• _To do_:
The response must consist of the lines below from the one with "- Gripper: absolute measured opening" through the one with "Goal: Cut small", exactly as they appear and with both ends kept.

• _Given material_:
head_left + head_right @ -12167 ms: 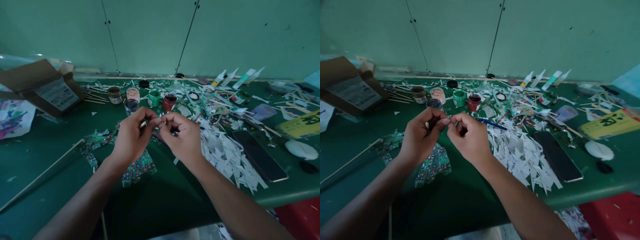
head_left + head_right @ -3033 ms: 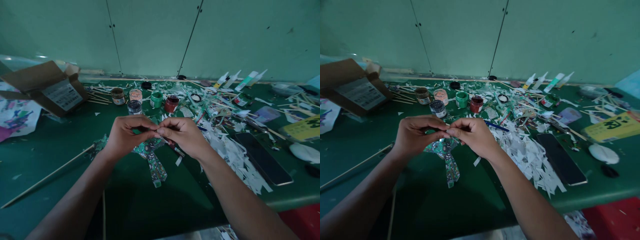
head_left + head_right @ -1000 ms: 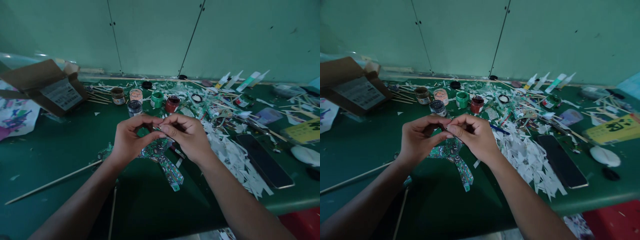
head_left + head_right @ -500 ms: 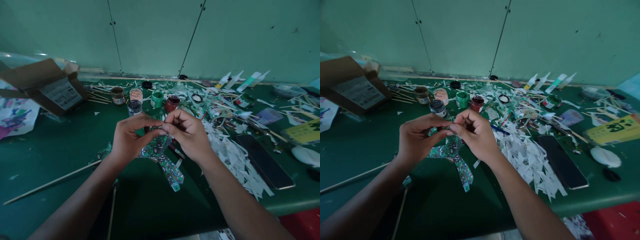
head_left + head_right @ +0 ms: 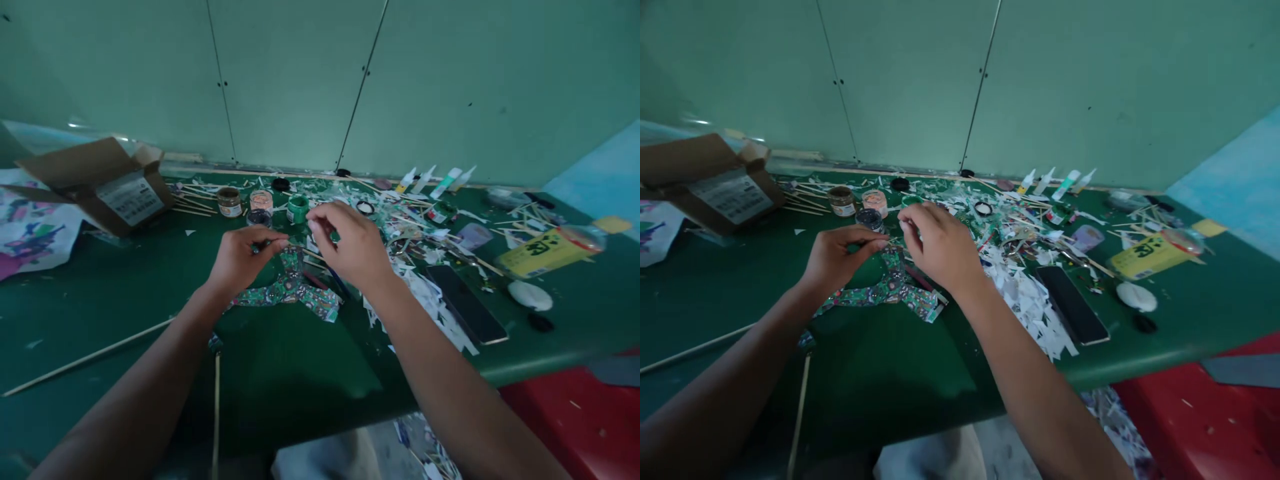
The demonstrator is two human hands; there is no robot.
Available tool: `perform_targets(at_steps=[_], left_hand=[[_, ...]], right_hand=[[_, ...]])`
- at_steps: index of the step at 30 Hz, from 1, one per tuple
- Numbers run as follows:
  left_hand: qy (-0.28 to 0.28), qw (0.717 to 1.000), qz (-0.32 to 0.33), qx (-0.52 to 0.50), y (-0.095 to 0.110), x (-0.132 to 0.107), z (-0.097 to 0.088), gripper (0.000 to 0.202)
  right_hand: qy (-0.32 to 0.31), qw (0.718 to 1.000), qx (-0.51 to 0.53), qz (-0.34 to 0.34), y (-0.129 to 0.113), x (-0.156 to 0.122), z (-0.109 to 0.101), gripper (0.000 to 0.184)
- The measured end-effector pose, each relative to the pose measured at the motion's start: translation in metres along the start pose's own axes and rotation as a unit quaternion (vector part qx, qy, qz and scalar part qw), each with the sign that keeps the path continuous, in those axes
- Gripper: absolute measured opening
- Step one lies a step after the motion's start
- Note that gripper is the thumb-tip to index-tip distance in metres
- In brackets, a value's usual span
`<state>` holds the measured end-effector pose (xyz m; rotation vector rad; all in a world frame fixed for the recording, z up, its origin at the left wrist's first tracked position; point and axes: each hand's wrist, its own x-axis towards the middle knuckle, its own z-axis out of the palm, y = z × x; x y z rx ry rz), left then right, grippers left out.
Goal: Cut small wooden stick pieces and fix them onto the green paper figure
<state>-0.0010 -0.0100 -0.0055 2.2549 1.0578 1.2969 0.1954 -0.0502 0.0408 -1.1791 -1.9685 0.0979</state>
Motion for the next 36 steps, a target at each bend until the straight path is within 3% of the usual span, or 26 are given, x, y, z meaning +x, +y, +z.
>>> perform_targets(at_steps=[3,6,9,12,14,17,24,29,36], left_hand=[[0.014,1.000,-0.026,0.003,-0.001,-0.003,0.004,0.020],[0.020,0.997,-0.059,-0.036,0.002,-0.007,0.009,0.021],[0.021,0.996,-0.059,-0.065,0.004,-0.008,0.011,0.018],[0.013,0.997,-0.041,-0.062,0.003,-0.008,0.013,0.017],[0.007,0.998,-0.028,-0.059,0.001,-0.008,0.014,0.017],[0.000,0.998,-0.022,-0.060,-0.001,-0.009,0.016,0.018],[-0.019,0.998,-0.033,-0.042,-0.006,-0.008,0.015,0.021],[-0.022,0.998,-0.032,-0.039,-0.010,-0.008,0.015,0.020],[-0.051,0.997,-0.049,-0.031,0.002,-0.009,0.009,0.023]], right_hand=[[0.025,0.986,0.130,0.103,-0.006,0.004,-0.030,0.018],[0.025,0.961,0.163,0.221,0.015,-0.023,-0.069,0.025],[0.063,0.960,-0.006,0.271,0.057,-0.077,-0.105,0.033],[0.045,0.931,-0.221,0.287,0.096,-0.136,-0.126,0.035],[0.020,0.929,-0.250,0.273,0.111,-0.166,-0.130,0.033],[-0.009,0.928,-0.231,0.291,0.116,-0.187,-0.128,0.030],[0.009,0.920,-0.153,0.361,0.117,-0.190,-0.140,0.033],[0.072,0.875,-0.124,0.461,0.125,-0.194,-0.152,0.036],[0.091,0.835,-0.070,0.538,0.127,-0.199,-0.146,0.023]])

• _Task result_:
- Gripper: absolute measured opening
- Step one lies a step after the motion's start
- Note that gripper is the thumb-tip to index-tip distance in metres
- In brackets, a value's usual span
`<state>` holds the measured end-effector pose (xyz m; rotation vector rad; all in a world frame fixed for the recording, z up, its origin at the left wrist's first tracked position; point and axes: each hand's wrist, its own x-axis towards the middle knuckle, its own z-axis out of the palm, y = z × x; x y z rx ry rz), left then right, grippers left out.
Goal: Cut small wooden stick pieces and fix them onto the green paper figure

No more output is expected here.